The gaping hole in the Amnesty International and Human Rights Watch latest report and the sweeping conclusions emanate from their deliberate disregard of the massacres of tens of thousands, the displacements, and expulsions of hundreds of thousands of Amhara by the TPLF when it forcibly annexed Wolkait, Tegede, Telemt and Raya and incorporated these Amhara lands into Greater Tigray. This action changed the demographic composition of the population overnight. Newly dug mass grave sites Wolkait (so called “Western Tigray”) by academics and experts from Gondar University cited earlier reconfirm the plethora of evidence availed to the international community over the past 30 years. The community ignored the atrocities. 

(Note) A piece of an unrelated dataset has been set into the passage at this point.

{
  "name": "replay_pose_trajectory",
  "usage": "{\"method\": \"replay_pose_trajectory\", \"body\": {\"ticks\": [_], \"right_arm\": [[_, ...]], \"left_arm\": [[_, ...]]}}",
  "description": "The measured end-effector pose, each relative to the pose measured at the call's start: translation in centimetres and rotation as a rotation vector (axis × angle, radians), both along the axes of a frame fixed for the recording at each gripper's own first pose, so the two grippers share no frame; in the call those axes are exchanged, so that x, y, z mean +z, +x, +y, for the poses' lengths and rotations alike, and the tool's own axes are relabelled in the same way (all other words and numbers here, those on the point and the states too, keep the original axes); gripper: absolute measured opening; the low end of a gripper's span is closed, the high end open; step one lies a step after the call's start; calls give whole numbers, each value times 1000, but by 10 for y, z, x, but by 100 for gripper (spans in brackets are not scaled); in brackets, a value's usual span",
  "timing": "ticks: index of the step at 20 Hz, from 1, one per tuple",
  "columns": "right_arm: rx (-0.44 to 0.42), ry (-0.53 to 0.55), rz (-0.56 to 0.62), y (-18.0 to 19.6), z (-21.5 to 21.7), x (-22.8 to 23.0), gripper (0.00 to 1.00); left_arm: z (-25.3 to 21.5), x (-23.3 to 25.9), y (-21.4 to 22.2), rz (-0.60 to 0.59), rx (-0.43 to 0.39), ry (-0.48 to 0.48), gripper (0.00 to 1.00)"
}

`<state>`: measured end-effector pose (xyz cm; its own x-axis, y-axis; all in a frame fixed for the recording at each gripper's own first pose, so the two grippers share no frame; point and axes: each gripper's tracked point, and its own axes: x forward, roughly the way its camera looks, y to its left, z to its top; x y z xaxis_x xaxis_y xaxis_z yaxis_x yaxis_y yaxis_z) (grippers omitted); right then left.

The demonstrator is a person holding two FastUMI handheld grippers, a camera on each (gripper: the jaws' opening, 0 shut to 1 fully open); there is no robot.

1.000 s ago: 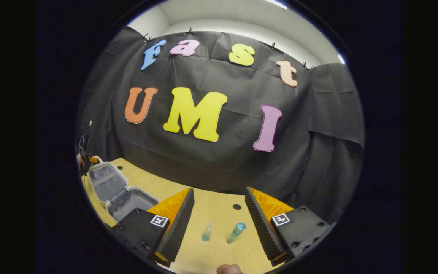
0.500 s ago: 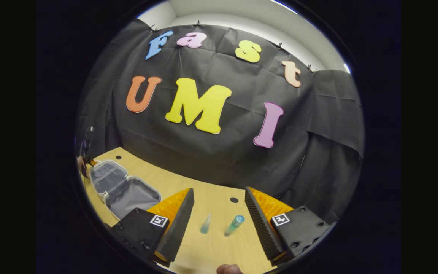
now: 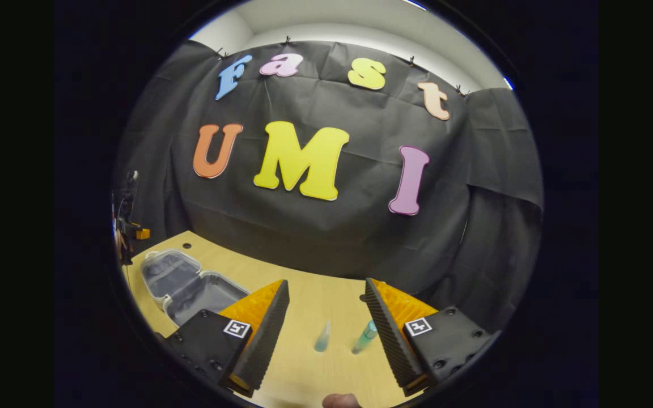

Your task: First open the suitcase, pack the skin care products into it, and then close the suitcase.

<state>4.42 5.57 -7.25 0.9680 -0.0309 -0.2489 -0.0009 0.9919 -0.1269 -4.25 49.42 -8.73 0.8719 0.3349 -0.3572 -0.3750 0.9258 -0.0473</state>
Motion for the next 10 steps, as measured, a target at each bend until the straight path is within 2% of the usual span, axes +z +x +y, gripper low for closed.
{"method": "replay_pose_trajectory", "body": {"ticks": [3, 6, 10], "right_arm": [[25, 31, -10, -2, -18, -8, 80], [17, 37, 10, -6, -55, -24, 81], [-8, 38, -2, -10, -104, -32, 81]], "left_arm": [[-58, 53, -5, -52, -2, 102, 98], [-128, 79, -8, -99, 24, 86, 98], [-242, 94, 0, -131, -73, 56, 98]]}}
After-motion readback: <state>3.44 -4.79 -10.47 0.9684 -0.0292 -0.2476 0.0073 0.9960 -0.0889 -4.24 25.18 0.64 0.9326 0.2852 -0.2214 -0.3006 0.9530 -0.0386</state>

By their own definition, the TPLF committed war crimes, crimes against humanity, ethnic cleansing, and genocide. This occurred without challenge from Western governments, corporate media, or human rights organizations. I underscore the incontestable fact that the TPLF changed the demographic composition of the population by targeting indigenous Amhara. 

Had Amnesty and HR Watch wanted to present a balanced scorecard and fair assessment of human atrocities in Ethiopia, they could have acknowledged that the TPLF committed dozens of Mai Kadra like massacres before the Mai Kadra massacre of November 2021 that they acknowledge as incidental and or peripheral. 

I want to draw your attention to the Q & A where Amnesty International and Human Rights Watch discussed their joint report.

What are your key findings? 

They concluded that “new administrators in the Western Tigray zone, as well as regional officials and security forces from Ethiopia’s Amhara region, are responsible for a campaign of ethnic cleansing, conducted through crimes against humanity and war crimes, targeting Tigrayan civilians in Western Tigray since the war began in November 2020. Western Tigray (referred to as Wolkait-Tegede by Amhara) has been the site of unaddressed, and decades-long boundary disputes, simmering tensions, and rights abuses. With the outbreak of conflict in November 2020, Amhara forces, militias, and authorities with long-standing grievances and an interest in claiming the land, acted in close coordination with the federal government to take control of these areas.”

There is no reference to TPLF forcible annexation of these lands; and to ethnic reconfiguration or decomposition achieved by the TPLF through massacres, ethnic cleansing, and massive expulsion of indigenous Amhara. I remind you of the credible evidence that the TPLF killed or took to unknown places or expelled more than 60,000 Amhara were or just herded them like cattle and hid them or their bodies in secret and hard to find locations or simply threatened them to leave the area and never come back. The reason for this deliberate negligence of these horrendous atrocities by Amnesty and Human Rights Watch is to target Amhara forces, militia, Fano, administrators and the Government of Eritrea. 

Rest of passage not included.